Pour Corps vivante, l’écriture s’est donc faite en parallèle avec le dessin, encapsulant une période de vie. Ensuite est venu le montage, « comme un film », mentionne Delporte. Pour l’artiste, qui se considère aussi comme cinéphile, le 7e art a une place primordiale. « Le cinéma a marqué notre génération, plus que celle de nos parents. La télé, l’image : ça a modelé beaucoup de choses », surtout en rapport avec l’hétéronormativité. Entre les codes très genrés et binaires dans les classiques et le peu de représentation lesbienne – à l’exception d’un personnage butch, très masculinisé –, Delporte se pose la question « Est-ce que j’aurais pu être lesbienne dès l’adolescence ? ». Nous convenons que la nouvelle génération a définitivement plus de représentation de la diversité sexuelle, une manière plus positive de voir les choses, loin des récits dramatiques de coming-out sous le signe de la tourmente.
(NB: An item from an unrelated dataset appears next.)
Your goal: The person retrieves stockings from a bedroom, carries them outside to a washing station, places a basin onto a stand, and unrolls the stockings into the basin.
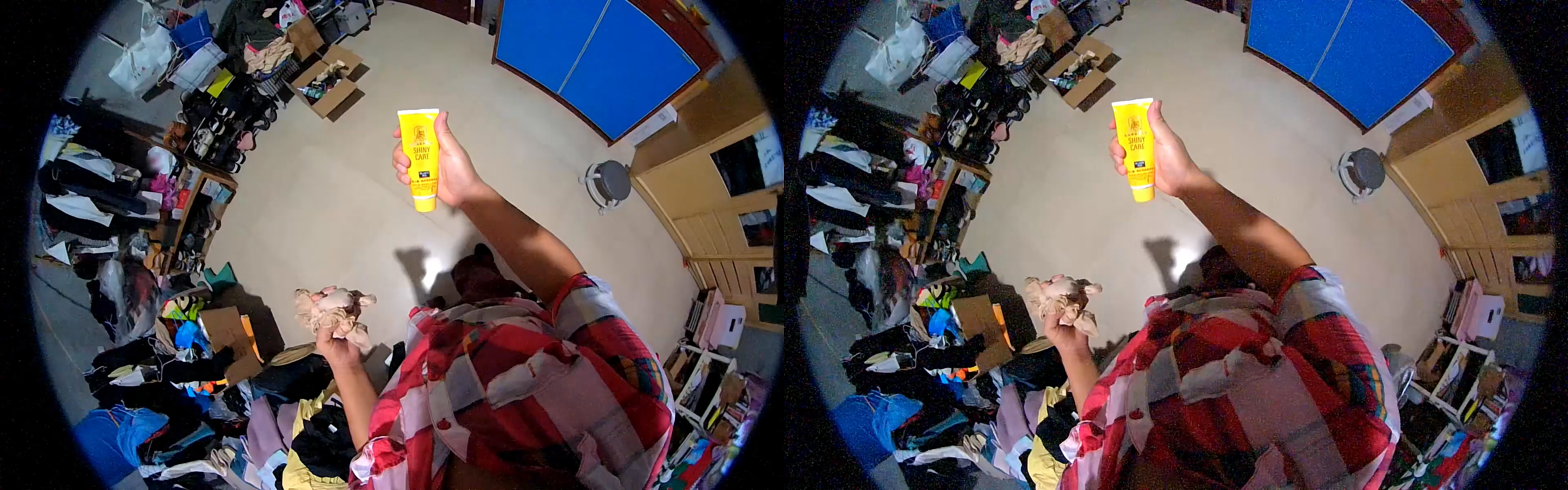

Notre conversation bifurque vers les notions de roman graphique, de bande dessinée et autres appellations. « Qu’est-ce qu’une bande dessinée ? Plein de gens vont dire que Corps vivante n’en est pas une. Moi, je fais le livre que je fais. » Baignant dans le milieu de la bande dessinée, l’artiste se heurte souvent à des définitions strictes du médium. Delporte décrit la complexité des critères. « Chez les Américains, il y a le graphic novel, qui se distingue du comic. Ce sont deux codes différents. Ici, c’est plus compliqué, plus nuancé. » Quoiqu’elle n’aime pas le terme bédéiste, Julie Delporte précise : « Je fais des livres dont les textes et les images sont indissociables. C’est ça pour moi, la définition de la bande dessinée. » Ultimement, Julie Delporte souhaite explorer le plus d’endroits possible dans son travail.

Sa démarche se base sur cet impératif à « queeriser », rendre queer par sa présence, des domaines artistiques. Elle évoque son ­expo­sition d’originaux de Corps vivante ou de ­céramique pour Décroissance sexuelle comme autant de manières d’occuper des lieux et des pratiques, de redéfinir les codes en faisant valoir ses valeurs ; de ­laisser le libraire se gratter la tête quand vient le temps de classer un livre.

Corps vivante, Julie Delporte, Pow pow, 2023, 268 p., 27 €, 9782925114154.